» Problem to work on
Run through the data and copy out every line that mentions the word "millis".

» Given material
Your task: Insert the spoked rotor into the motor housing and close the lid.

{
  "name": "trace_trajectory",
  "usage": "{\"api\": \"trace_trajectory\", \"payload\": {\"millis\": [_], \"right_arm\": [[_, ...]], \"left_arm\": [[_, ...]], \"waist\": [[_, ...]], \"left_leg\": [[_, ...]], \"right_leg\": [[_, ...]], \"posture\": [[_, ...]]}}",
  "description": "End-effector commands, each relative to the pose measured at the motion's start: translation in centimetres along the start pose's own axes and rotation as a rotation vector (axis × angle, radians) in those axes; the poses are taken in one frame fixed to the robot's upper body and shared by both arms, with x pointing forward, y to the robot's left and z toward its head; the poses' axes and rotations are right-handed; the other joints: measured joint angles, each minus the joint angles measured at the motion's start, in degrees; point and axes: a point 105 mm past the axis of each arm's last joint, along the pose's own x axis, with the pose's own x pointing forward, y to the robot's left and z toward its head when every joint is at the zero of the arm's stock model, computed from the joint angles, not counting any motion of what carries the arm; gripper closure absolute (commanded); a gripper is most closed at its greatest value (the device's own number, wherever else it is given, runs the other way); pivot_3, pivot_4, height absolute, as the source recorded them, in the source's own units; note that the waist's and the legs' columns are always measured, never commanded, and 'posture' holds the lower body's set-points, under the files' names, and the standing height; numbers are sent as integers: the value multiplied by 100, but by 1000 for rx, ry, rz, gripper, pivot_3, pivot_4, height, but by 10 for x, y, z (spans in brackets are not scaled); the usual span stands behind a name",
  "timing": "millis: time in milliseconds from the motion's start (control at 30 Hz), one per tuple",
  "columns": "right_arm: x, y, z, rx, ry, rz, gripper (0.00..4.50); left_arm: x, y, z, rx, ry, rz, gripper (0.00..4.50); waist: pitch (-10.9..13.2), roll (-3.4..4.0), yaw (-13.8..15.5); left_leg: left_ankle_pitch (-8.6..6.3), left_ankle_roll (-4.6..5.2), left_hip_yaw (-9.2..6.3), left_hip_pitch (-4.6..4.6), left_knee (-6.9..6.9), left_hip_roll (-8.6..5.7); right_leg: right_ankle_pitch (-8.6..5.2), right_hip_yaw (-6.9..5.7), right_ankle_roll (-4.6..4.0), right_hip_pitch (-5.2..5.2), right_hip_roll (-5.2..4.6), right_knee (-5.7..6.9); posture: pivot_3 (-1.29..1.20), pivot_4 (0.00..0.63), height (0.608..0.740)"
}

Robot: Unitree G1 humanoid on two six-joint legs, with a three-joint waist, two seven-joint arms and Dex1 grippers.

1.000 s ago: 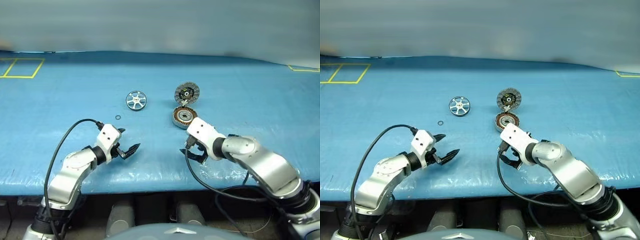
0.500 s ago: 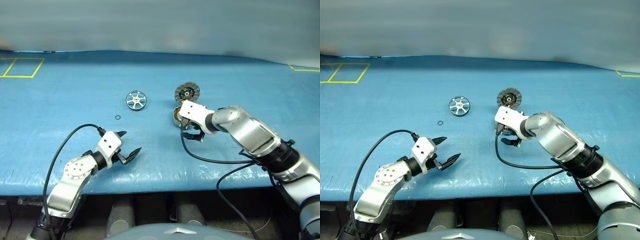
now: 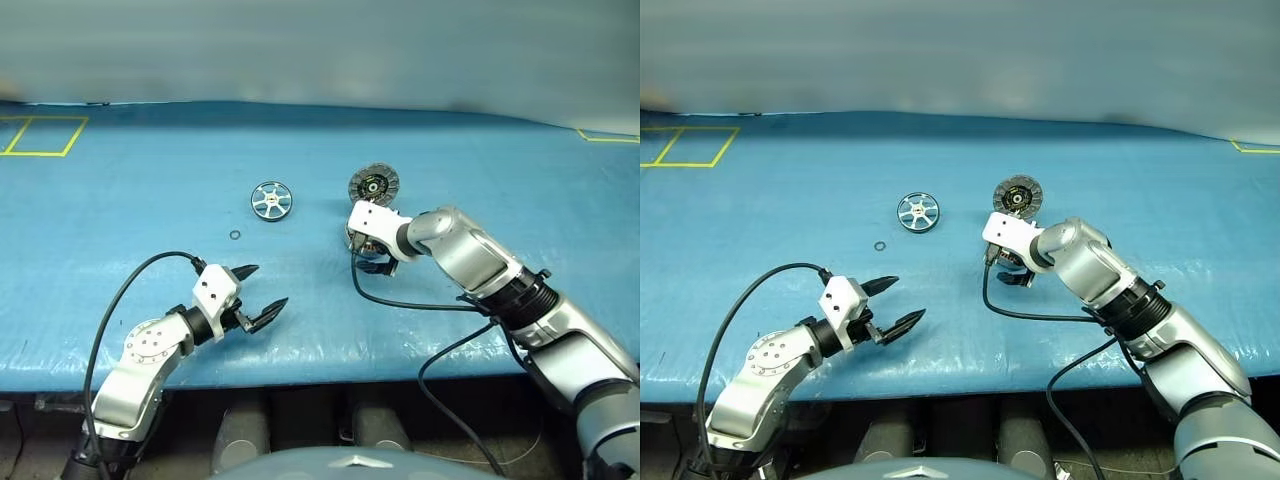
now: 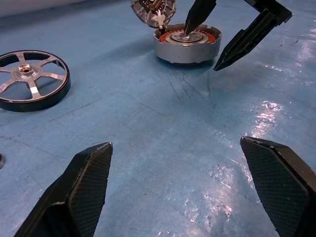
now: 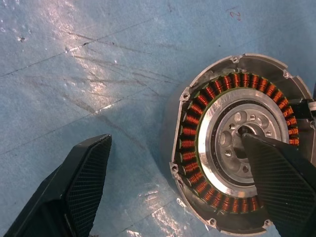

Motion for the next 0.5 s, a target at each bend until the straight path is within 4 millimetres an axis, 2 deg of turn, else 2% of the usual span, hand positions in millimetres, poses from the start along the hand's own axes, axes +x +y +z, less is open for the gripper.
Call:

» Task output
  "usage": "{\"api\": \"trace_trajectory\", \"payload\": {\"millis\": [_], \"right_arm\": [[_, ...]], \"left_arm\": [[_, ...]], \"waist\": [[_, ...]], \"left_leg\": [[_, ...]], \"right_leg\": [[_, ...]], \"posture\": [[_, ...]]}}",
  "timing": "millis: time in milliseconds from the motion's start (control at 30 Hz), one per tuple",

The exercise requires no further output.